WHAT YOU WILL DO |
Write out every line below that contains "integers".

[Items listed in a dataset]
----
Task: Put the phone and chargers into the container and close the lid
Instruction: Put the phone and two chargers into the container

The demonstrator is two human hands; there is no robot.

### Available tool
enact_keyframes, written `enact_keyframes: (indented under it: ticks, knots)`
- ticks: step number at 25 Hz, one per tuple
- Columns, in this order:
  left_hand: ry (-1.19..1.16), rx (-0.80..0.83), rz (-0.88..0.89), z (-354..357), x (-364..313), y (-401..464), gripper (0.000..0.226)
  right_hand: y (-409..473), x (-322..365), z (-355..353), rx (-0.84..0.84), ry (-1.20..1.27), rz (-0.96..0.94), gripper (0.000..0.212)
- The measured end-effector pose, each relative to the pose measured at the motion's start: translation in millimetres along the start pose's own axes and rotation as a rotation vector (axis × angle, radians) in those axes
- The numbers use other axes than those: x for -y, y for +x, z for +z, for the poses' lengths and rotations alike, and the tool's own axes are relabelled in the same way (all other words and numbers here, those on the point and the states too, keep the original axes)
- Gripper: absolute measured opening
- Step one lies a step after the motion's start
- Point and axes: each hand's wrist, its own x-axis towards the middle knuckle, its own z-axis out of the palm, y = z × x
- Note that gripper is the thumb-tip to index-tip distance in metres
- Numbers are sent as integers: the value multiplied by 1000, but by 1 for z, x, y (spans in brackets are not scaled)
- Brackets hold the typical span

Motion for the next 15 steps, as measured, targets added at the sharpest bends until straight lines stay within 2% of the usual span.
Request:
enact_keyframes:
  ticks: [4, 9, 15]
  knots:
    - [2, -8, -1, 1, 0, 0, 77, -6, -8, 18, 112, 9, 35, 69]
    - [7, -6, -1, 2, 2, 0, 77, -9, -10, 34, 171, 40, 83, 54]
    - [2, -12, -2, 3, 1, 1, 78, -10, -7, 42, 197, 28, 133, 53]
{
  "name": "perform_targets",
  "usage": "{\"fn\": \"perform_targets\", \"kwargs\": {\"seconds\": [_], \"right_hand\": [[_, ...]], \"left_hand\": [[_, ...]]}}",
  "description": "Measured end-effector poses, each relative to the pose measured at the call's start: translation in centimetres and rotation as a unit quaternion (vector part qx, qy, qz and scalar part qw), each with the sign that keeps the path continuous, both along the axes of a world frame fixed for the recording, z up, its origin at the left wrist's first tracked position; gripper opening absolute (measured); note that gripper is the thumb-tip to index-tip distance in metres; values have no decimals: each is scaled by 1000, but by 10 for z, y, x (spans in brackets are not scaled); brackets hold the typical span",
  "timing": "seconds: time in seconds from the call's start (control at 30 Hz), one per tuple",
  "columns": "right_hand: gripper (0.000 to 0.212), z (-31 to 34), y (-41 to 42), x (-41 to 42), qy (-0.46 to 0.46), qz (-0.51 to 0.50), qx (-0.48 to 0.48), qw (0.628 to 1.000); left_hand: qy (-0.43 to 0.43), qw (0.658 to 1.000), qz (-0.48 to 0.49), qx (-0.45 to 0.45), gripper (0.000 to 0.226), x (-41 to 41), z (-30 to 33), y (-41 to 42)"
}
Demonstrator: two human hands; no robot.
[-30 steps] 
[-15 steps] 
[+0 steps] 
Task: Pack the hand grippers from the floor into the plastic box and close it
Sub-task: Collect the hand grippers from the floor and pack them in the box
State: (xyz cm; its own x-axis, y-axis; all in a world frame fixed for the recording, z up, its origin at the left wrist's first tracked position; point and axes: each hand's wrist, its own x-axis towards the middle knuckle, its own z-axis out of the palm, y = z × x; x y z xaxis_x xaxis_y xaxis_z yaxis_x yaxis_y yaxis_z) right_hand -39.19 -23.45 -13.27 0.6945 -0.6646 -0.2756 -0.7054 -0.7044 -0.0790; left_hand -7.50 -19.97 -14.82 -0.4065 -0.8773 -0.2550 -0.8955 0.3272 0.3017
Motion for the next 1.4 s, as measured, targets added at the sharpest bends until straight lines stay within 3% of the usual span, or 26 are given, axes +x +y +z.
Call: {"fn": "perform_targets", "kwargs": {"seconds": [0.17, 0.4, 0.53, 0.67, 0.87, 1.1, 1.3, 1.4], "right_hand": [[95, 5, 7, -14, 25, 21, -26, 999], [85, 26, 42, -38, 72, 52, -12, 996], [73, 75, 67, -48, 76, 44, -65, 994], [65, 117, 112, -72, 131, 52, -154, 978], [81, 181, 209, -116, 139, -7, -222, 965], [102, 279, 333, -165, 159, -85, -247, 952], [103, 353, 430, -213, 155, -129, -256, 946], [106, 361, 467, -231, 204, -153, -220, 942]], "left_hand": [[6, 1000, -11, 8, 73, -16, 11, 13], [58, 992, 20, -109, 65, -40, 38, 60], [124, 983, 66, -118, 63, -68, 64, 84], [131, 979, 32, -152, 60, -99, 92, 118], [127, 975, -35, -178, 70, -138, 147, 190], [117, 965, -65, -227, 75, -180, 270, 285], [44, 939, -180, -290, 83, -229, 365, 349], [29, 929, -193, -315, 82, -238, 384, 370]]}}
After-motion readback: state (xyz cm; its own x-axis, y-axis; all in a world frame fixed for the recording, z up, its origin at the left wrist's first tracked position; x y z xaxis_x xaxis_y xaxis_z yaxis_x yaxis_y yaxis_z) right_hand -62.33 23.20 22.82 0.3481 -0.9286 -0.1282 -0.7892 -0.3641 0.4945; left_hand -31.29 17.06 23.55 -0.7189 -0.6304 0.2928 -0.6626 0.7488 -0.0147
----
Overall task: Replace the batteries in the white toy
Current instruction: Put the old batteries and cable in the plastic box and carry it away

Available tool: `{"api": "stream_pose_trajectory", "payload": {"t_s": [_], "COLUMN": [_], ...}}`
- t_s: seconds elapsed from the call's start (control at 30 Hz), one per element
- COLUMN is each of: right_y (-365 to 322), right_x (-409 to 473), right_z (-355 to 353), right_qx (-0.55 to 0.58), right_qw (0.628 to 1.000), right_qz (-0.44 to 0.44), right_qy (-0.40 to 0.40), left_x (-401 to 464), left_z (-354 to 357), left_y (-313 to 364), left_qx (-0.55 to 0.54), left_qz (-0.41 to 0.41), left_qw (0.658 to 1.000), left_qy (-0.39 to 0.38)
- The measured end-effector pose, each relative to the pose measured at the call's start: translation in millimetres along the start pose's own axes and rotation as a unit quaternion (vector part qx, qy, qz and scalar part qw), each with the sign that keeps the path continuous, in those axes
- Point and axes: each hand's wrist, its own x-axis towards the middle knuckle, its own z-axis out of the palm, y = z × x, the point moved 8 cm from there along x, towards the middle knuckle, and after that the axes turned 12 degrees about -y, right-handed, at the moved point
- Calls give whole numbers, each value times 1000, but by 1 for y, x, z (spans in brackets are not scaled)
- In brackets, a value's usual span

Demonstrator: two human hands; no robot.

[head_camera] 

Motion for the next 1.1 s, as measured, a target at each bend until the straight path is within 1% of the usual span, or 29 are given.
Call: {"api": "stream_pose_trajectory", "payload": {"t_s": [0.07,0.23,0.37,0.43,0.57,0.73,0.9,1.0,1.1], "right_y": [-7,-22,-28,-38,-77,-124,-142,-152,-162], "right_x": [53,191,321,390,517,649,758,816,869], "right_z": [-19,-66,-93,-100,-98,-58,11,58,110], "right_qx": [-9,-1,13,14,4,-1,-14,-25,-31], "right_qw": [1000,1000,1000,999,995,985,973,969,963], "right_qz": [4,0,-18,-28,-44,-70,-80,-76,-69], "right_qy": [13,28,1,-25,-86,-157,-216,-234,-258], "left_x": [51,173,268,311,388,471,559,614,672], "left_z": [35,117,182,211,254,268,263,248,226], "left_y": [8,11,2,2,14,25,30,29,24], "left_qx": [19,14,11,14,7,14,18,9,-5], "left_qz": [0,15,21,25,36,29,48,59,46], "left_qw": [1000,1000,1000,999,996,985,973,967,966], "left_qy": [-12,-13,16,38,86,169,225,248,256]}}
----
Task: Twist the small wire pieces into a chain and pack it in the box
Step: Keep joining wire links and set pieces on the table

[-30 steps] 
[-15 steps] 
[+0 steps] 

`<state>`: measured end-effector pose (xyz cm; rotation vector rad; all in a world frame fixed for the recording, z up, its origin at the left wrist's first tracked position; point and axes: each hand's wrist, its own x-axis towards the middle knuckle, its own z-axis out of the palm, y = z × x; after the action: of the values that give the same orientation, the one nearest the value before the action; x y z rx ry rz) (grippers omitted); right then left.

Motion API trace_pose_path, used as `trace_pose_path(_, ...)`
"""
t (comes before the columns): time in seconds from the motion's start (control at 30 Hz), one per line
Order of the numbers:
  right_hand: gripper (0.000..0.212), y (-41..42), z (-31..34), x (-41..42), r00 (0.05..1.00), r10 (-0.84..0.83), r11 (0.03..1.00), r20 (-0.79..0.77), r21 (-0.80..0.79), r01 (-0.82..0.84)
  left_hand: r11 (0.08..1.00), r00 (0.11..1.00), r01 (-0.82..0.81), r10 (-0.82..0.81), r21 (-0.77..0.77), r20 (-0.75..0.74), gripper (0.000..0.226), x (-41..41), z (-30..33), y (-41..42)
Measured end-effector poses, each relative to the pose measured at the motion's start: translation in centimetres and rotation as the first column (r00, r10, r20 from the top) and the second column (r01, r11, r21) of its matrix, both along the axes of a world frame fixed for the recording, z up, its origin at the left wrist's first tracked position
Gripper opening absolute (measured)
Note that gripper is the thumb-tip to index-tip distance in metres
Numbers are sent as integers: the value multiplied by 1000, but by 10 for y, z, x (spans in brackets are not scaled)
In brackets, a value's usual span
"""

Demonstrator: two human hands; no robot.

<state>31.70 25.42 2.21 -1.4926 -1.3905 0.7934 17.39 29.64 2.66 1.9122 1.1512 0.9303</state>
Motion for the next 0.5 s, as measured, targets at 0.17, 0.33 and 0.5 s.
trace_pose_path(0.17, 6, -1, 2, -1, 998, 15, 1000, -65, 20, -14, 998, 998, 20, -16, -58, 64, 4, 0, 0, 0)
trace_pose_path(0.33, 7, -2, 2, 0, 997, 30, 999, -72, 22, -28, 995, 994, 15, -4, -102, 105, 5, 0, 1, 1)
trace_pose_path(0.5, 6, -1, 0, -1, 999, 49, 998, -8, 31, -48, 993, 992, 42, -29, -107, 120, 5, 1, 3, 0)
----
TASK RESULT |
- Numbers are sent as integers: the value multiplied by 1000, but by 1 for z, x, y (spans in brackets are not scaled)
Numbers are sent as integers: the value multiplied by 1000, but by 10 for y, z, x (spans in brackets are not scaled)

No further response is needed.